401 and 411 are similar structures, this optical device is identical to the effect of light beam with polarization vertical with second extraordinary axes with the effect of the light beam of the parallel polarization of second extraordinary axes and this optical device to having.In other words, the behavior of the optical device of Fig. 4 a or 4b does not rely on the polarization by the light beam of described optical device.

When the light beam with polarization parallel during, have only second Fresnel structure 411 to introduce phase jumps by the optical device shown in Fig. 4 a or the 4b with second extraordinary axes.When the light beam with polarization vertical during, have only first Fresnel structure 401 to introduce phase jumps by the optical device shown in Fig. 4 a or the 4b with second extraordinary axes.As a result, 402 needs compensation of staircase structure, first or second phase jump.Because these phase jumps are similar, although Fig. 4 a includes two Fresnel

structures

401 and 411 to the device of 4b, this staircase structure is designed to as Fig. 1 as described in the 3d.

In order to change the optical characteristics of this optical device, first and second

liquid crystal materials

403 and 413 extraordinary refractive index are changed.Independent for the polarization that keeps this optical device, the device that is used to change the extraordinary refractive index of first and second liquid crystal materials should be designed so that the extraordinary refractive index of first and second liquid crystal materials keeps equating basically.This is by between first and

second electrodes

404 and 405, and applying identical electric potential difference respectively between third and

fourth electrode

414 and 415 can simply realize.

Any reference marker in following claim is not interpreted as the restriction to claim.Clearly verb " comprises " and the existence of other element outside the element that defines in any claim is not got rid of in synon use.Be positioned at the existence that speech " " before the element or " " do not get rid of a plurality of such elements.

Claims

1. optical device that comprises Fresnel structure (101), this Fresnel structure (101) is designed to introduce at least one phase jump in seeing through the radiation laser beam of described Fresnel structure, and described optical device further comprises staircase structure (102) and is used for compensating described phase jump.

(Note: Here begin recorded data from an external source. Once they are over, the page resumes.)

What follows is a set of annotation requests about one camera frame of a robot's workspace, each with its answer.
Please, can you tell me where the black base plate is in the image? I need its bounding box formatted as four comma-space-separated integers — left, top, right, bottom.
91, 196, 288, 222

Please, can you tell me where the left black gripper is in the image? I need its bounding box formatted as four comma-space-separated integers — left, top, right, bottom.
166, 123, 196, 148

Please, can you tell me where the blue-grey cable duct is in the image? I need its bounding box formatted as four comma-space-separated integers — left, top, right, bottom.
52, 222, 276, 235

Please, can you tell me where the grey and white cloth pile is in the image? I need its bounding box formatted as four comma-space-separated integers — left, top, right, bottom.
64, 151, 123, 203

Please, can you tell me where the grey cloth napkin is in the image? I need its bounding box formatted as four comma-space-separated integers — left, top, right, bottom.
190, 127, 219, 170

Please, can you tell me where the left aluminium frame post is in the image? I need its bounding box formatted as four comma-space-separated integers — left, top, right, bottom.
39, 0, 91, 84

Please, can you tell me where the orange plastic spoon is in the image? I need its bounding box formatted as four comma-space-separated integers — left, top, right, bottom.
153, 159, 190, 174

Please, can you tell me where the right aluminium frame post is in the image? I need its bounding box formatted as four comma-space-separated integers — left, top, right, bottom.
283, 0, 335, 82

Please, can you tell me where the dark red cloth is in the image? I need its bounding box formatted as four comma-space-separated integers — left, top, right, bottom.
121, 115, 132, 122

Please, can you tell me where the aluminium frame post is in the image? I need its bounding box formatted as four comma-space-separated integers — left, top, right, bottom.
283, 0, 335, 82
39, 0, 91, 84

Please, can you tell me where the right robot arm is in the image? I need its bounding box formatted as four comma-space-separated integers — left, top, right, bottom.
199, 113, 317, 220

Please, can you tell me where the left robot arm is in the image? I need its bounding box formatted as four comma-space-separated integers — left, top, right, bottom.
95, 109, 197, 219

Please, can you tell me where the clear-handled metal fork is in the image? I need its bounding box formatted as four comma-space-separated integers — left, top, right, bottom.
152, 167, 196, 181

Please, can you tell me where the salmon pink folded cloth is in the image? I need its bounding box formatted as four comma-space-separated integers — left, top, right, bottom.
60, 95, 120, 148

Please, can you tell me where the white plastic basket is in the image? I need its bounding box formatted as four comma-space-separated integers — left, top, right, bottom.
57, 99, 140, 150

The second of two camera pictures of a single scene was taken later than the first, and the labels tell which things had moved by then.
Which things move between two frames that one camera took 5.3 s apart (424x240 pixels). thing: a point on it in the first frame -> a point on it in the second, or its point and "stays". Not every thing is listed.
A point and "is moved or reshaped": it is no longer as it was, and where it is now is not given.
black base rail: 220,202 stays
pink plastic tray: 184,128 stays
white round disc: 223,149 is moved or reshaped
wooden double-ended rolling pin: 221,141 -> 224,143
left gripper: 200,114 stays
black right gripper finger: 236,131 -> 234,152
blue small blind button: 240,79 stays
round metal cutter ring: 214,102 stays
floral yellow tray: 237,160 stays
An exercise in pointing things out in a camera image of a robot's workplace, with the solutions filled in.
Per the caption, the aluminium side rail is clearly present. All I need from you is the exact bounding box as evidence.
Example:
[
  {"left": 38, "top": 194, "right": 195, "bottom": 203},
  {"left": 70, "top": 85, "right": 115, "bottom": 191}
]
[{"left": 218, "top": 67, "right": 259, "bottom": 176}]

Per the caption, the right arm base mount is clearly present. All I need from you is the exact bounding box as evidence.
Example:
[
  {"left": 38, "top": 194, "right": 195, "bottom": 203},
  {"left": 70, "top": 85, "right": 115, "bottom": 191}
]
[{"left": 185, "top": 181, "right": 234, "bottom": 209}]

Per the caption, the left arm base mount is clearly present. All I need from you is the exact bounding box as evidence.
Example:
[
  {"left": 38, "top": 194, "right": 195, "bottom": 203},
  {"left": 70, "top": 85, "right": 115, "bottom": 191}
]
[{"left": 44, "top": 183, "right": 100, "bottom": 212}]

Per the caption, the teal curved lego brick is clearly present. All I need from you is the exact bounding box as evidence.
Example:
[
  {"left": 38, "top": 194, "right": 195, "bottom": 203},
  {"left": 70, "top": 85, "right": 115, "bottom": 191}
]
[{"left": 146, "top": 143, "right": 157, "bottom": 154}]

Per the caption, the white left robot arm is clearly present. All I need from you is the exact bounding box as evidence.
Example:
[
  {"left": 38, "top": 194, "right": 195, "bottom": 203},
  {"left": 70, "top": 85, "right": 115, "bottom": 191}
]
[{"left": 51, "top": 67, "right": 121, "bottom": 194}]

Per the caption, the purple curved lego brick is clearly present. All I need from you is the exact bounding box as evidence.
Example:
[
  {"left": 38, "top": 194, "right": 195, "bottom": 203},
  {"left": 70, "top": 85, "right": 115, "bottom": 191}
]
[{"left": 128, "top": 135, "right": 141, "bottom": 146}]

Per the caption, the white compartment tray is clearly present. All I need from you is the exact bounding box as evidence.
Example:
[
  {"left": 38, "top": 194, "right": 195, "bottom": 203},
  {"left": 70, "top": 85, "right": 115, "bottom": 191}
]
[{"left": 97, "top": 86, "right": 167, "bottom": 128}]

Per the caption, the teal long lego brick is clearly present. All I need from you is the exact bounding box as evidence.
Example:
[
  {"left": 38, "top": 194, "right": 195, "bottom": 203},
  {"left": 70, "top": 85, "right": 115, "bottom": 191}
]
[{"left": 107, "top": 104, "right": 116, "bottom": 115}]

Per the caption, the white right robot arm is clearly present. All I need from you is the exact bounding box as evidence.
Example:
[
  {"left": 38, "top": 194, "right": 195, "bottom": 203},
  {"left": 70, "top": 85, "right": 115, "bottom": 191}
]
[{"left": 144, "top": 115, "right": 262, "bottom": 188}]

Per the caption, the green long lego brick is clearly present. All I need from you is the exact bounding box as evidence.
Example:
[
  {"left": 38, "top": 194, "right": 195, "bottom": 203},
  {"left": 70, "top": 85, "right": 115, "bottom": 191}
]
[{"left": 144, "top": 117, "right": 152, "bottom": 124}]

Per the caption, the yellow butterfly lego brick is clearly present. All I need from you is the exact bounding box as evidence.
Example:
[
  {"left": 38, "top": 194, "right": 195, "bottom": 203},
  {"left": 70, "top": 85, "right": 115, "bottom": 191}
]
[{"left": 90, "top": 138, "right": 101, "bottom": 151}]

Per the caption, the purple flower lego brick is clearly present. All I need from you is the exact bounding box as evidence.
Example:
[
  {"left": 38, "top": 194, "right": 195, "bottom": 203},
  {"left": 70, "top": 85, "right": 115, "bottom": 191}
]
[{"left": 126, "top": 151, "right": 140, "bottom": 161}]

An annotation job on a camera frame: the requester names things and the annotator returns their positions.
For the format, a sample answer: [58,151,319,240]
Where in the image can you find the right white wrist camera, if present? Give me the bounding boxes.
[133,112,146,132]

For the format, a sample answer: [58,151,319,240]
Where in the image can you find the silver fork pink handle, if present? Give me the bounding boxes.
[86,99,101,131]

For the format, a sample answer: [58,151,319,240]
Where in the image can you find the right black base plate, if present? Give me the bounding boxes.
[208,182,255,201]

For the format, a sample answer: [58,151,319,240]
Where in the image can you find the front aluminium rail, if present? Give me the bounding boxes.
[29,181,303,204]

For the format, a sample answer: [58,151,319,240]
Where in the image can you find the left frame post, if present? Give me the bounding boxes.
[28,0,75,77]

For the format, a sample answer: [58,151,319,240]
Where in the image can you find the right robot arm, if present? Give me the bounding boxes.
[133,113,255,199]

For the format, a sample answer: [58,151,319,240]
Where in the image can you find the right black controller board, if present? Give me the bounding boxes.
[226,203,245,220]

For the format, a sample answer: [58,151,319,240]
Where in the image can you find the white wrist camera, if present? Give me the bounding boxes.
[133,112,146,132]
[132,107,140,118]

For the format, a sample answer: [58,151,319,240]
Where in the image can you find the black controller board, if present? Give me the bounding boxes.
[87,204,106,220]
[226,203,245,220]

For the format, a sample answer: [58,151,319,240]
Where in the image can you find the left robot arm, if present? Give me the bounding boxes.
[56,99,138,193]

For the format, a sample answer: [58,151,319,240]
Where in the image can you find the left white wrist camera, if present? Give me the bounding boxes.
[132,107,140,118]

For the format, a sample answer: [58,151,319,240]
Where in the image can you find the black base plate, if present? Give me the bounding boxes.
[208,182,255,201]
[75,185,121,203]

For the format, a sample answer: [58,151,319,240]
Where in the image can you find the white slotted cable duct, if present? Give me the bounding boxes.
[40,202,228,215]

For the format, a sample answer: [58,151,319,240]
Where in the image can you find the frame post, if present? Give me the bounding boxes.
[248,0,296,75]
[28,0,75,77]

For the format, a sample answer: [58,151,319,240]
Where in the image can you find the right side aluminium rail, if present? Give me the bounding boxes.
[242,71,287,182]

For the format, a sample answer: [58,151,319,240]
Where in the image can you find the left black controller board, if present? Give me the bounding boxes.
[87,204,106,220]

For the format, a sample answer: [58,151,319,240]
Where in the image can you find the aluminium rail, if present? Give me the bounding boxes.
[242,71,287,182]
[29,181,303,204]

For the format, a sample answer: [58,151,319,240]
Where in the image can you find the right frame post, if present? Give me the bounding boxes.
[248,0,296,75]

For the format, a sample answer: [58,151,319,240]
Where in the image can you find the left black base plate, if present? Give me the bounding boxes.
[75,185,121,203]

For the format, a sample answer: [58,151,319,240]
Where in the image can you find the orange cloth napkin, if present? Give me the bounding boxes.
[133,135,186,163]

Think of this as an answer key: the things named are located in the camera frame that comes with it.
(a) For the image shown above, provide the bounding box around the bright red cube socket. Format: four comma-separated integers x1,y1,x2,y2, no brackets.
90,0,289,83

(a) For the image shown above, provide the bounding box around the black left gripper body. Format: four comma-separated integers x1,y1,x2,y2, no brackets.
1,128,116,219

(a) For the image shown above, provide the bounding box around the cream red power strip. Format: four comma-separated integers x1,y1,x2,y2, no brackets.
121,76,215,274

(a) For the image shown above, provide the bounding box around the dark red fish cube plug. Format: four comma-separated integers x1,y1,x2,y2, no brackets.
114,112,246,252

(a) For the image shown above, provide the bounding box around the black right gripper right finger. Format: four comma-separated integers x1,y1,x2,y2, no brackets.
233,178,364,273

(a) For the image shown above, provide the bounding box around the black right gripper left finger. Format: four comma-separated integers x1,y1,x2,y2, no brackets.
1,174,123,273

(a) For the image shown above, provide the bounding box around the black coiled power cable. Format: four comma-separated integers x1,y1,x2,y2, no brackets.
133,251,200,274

2. optical device as claimed in claim 1, wherein said Fresnel structure have first refractive index and described staircase structure and have second, higher refractive index.

3. optical device as claimed in claim 1, described optical device further comprise the material (300) that contacts with described Fresnel structure, and described material has can be by applying the refractive index that voltage changes.

4. optical device as claimed in claim 3, the part of wherein said Fresnel structure, described material and one of described staircase structure formation and same unit.

5. optical device as claimed in claim 3, described optical device comprises

-the first Fresnel structure (401), it is designed to introduce at least the first phase jump in seeing through the radiation laser beam of described first Fresnel structure,

-the second Fresnel structure (411), it is designed to introduce at least the second phase jump in seeing through the radiation laser beam of described second Fresnel structure,

-first birefringent material (403) that contacts with described first Fresnel structure, described first birefringent material has first extraordinary axes,

-second birefringent material (413) that contacts with described second Fresnel structure, described second birefringent material has second extraordinary axes vertical with first extraordinary axes,

The extraordinary refractive index of-change first and second birefringent materials makes the extraordinary refractive index of first and second birefringent materials keep the device that equates basically,

-be used to compensate the device (411,412,420) of described first and second phase jumps.